What to do
Leave the images aside and copy out the whole listing, exact to the word.

Raw data
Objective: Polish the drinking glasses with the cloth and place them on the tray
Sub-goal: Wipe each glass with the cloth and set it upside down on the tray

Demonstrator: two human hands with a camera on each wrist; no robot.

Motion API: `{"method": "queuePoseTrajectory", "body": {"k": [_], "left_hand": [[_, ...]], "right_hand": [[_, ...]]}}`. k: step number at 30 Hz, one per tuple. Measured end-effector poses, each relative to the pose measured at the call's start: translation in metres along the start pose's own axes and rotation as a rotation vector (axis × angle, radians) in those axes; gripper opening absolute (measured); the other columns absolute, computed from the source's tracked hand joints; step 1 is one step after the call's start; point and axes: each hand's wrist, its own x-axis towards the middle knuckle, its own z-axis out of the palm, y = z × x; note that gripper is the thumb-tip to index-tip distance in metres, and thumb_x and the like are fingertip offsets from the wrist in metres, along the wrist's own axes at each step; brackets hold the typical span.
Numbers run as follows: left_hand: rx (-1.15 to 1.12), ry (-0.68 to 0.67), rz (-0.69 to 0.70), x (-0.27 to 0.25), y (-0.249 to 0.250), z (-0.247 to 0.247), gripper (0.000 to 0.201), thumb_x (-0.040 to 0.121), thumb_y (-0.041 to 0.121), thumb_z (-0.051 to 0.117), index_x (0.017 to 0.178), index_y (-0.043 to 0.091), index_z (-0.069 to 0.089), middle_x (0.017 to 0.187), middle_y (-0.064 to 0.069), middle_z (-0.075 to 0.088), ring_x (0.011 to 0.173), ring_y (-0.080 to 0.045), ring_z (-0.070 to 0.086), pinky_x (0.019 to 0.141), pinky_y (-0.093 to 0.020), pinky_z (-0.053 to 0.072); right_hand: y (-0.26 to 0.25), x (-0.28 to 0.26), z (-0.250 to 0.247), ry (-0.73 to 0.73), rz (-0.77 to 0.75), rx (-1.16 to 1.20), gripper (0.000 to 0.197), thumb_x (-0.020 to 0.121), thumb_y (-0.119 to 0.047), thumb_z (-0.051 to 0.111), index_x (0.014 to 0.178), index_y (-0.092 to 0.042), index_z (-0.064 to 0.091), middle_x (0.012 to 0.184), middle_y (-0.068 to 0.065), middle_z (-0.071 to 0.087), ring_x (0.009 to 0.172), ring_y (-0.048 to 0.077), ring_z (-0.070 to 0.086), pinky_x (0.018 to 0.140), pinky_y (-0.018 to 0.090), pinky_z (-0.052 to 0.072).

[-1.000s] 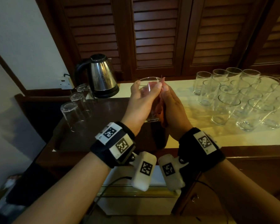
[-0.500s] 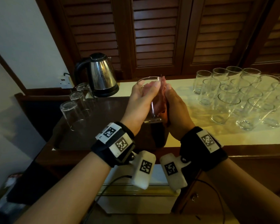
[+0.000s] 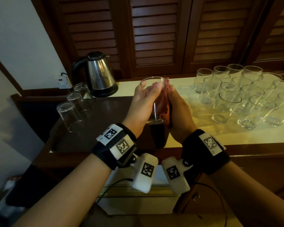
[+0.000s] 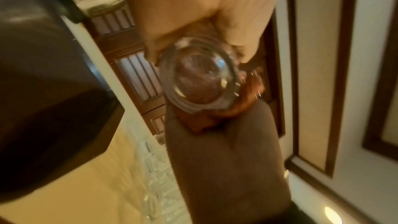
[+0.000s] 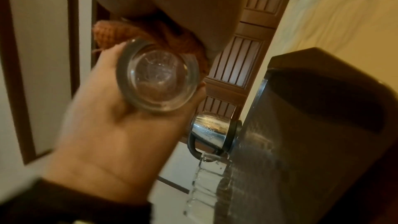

Response
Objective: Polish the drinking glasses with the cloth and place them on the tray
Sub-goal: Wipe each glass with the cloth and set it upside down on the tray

Demonstrator: two human hands with a camera on each wrist; no robot.

Motion API: `{"method": "queuePoseTrajectory", "body": {"k": [_], "left_hand": [[_, ...]], "right_hand": [[_, ...]]}}`. k: step number at 30 Hz, one per tuple. Measured end-effector poses, each relative to the pose measured at the call's start: translation in metres along the start pose's own axes and rotation as a rotation vector (axis × angle, radians) in those axes; gripper opening absolute (measured); the other columns absolute, computed from the source's tracked hand joints; step 1 is one step after the call's start; point and axes: each hand's wrist, its own x-axis towards the middle knuckle, its own z-axis out of the palm, y = z × x; note that gripper is the thumb-tip to index-tip distance in metres, and thumb_x and the like are fingertip offsets from the wrist in metres, along the wrist's own axes at each step; brackets hold the typical span.
Numbers run as follows: left_hand: rx (-1.15 to 1.12), ry (-0.68 to 0.67), rz (-0.69 to 0.70), x (-0.27 to 0.25), y (-0.249 to 0.250), z (-0.247 to 0.247), gripper (0.000 to 0.201), thumb_x (-0.040 to 0.121), thumb_y (-0.041 to 0.121), thumb_z (-0.051 to 0.117), index_x (0.017 to 0.178), index_y (-0.043 to 0.091), index_z (-0.069 to 0.089), middle_x (0.017 to 0.187), middle_y (-0.064 to 0.069), middle_z (-0.075 to 0.088), ring_x (0.011 to 0.173), ring_y (-0.080 to 0.045), ring_z (-0.070 to 0.086), pinky_x (0.019 to 0.141), pinky_y (-0.093 to 0.020), pinky_z (-0.053 to 0.072); right_hand: y (-0.26 to 0.25), x (-0.28 to 0.26), z (-0.250 to 0.247), ry (-0.73 to 0.73), rz (-0.77 to 0.75), rx (-1.16 to 1.20), gripper (0.000 to 0.197), thumb_x (-0.020 to 0.121), thumb_y (-0.119 to 0.047), thumb_z (-0.051 to 0.111), index_x (0.014 to 0.178), index_y (-0.092 to 0.042), index_z (-0.064 to 0.091), middle_x (0.012 to 0.184), middle_y (-0.068 to 0.065), middle_z (-0.071 to 0.087), ring_x (0.009 to 0.172), ring_y (-0.048 to 0.077), ring_z (-0.070 to 0.086), pinky_x (0.018 to 0.140), pinky_y (-0.018 to 0.090), pinky_z (-0.052 to 0.072).

[-1.000s] 
[-0.500s] 
[+0.000s] 
[+0.000s] 
[+0.000s] 

No further output is needed here.